25 di mana parameter c j harus ditentukan. Fungsi dasar φ j (x) harus independen linear. Selain itu harus sedemikian rupa sehingga fungsi sewenang-wenang dalam ruang solusi dapat didekati dengan akurasi yang sewenang-wenang, tersedia dalam jumlah yang memadai fungsi dasar yang digunakan dalam kombinasi linear (45).
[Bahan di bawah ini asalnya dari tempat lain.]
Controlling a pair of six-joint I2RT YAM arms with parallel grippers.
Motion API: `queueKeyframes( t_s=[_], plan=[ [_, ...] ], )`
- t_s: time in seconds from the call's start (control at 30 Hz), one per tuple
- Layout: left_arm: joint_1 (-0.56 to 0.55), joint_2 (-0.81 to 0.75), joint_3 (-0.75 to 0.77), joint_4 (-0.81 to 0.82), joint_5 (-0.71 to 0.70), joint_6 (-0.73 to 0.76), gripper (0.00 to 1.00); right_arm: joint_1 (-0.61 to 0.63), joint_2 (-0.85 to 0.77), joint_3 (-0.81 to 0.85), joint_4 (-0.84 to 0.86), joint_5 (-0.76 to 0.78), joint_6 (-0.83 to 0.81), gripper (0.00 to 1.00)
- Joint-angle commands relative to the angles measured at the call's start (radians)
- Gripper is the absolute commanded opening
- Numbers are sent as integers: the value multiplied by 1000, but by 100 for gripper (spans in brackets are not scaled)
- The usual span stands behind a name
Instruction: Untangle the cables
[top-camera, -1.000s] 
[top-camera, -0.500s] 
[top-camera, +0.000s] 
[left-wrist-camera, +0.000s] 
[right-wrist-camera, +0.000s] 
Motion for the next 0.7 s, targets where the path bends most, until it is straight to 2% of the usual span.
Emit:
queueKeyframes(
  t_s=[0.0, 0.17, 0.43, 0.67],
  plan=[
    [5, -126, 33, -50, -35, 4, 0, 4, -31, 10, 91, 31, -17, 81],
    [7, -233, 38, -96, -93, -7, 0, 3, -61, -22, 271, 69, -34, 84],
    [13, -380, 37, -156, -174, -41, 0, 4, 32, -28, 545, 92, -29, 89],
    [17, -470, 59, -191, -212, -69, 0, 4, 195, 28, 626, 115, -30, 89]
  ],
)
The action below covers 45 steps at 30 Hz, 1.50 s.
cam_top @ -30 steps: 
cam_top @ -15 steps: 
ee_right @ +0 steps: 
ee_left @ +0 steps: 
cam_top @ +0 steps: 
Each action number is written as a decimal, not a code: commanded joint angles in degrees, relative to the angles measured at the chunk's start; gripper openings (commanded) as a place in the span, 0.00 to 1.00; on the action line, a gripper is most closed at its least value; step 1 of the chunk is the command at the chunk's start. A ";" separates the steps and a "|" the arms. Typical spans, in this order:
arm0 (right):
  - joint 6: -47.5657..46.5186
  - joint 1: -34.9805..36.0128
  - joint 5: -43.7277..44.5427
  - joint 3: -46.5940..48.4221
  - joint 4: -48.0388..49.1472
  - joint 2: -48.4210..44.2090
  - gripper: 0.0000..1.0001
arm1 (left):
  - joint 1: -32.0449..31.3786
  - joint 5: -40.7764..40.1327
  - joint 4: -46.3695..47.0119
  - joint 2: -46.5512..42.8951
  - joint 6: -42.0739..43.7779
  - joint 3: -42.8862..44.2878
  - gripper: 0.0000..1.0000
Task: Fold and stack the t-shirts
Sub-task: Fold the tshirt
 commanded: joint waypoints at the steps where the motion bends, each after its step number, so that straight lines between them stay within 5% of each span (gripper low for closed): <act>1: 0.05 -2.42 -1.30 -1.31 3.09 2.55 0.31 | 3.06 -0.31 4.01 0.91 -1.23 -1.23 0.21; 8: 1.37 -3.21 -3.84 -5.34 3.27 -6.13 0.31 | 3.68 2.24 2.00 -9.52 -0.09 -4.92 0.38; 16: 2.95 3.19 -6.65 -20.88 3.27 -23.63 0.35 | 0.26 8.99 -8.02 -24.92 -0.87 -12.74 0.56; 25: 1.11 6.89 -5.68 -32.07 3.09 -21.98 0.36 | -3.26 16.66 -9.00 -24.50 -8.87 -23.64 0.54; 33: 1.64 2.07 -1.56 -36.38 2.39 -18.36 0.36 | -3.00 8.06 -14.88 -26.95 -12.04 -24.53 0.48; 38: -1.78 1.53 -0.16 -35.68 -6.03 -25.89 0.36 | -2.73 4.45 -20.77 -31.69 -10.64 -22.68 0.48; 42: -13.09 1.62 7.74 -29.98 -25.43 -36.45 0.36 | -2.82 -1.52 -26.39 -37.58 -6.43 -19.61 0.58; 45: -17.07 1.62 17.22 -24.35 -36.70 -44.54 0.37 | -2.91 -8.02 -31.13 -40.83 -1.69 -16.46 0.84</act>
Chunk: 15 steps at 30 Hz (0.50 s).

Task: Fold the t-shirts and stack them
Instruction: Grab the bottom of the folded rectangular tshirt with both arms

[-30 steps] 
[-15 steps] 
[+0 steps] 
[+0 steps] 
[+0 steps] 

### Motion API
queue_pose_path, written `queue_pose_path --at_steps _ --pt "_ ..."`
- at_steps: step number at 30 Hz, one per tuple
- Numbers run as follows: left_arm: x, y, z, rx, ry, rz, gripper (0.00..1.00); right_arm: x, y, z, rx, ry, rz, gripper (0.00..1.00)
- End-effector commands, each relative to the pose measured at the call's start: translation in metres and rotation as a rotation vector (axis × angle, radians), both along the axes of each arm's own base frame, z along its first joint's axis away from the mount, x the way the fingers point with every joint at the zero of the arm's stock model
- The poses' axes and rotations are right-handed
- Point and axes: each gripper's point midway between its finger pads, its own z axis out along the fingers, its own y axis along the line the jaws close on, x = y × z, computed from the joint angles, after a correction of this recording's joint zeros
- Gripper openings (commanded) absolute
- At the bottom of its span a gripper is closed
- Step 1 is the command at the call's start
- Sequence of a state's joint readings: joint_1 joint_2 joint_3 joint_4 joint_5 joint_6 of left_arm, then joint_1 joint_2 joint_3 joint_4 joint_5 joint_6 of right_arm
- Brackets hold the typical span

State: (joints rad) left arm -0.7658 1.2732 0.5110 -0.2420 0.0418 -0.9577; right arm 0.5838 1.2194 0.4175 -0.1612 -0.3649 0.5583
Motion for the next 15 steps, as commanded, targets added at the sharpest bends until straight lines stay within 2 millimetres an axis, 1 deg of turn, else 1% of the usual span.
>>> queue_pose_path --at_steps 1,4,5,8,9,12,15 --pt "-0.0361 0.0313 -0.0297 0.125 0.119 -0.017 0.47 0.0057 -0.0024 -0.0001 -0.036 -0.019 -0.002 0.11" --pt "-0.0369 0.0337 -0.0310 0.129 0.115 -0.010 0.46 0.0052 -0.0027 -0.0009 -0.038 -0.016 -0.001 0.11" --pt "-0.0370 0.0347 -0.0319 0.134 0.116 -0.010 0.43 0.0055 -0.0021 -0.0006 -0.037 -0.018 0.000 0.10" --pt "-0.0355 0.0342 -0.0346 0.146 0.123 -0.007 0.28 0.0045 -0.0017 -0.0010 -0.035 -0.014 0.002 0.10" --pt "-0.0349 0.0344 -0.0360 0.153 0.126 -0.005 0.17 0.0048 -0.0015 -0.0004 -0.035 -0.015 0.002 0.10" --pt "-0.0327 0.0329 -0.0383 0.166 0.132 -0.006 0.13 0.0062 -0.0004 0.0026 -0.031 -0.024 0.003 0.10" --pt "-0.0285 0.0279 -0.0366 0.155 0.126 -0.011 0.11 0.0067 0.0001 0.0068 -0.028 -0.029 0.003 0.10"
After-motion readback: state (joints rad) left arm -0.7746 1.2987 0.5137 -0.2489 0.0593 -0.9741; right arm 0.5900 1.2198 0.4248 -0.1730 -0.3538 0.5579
Fungsi c 0 (x) harus dipilih sedemikian rupa sehingga c n (x) memenuhi kondisi batas penting. Secara umum ini berarti bahwa φ j (x) = 0 dan c 0 (x) = g.dalam rangka untuk menentukan parameter c j (j = 1,2,, n) fungsi tes v dipilih dalam ruang yang direntang oleh fungsi dasar φ 1 (x)untuk φ n (x). Hal ini cukup subtitusi v(x) = φ 1 (x) (46) ke persamaan yang akan dicari yang telah ditentukan formula weaknya terlebih dahulu. Setelah itu subtitusi persamaan (45) dan (46) ke formula weak yang diperoleh, disebut sebagai formula Galerkin.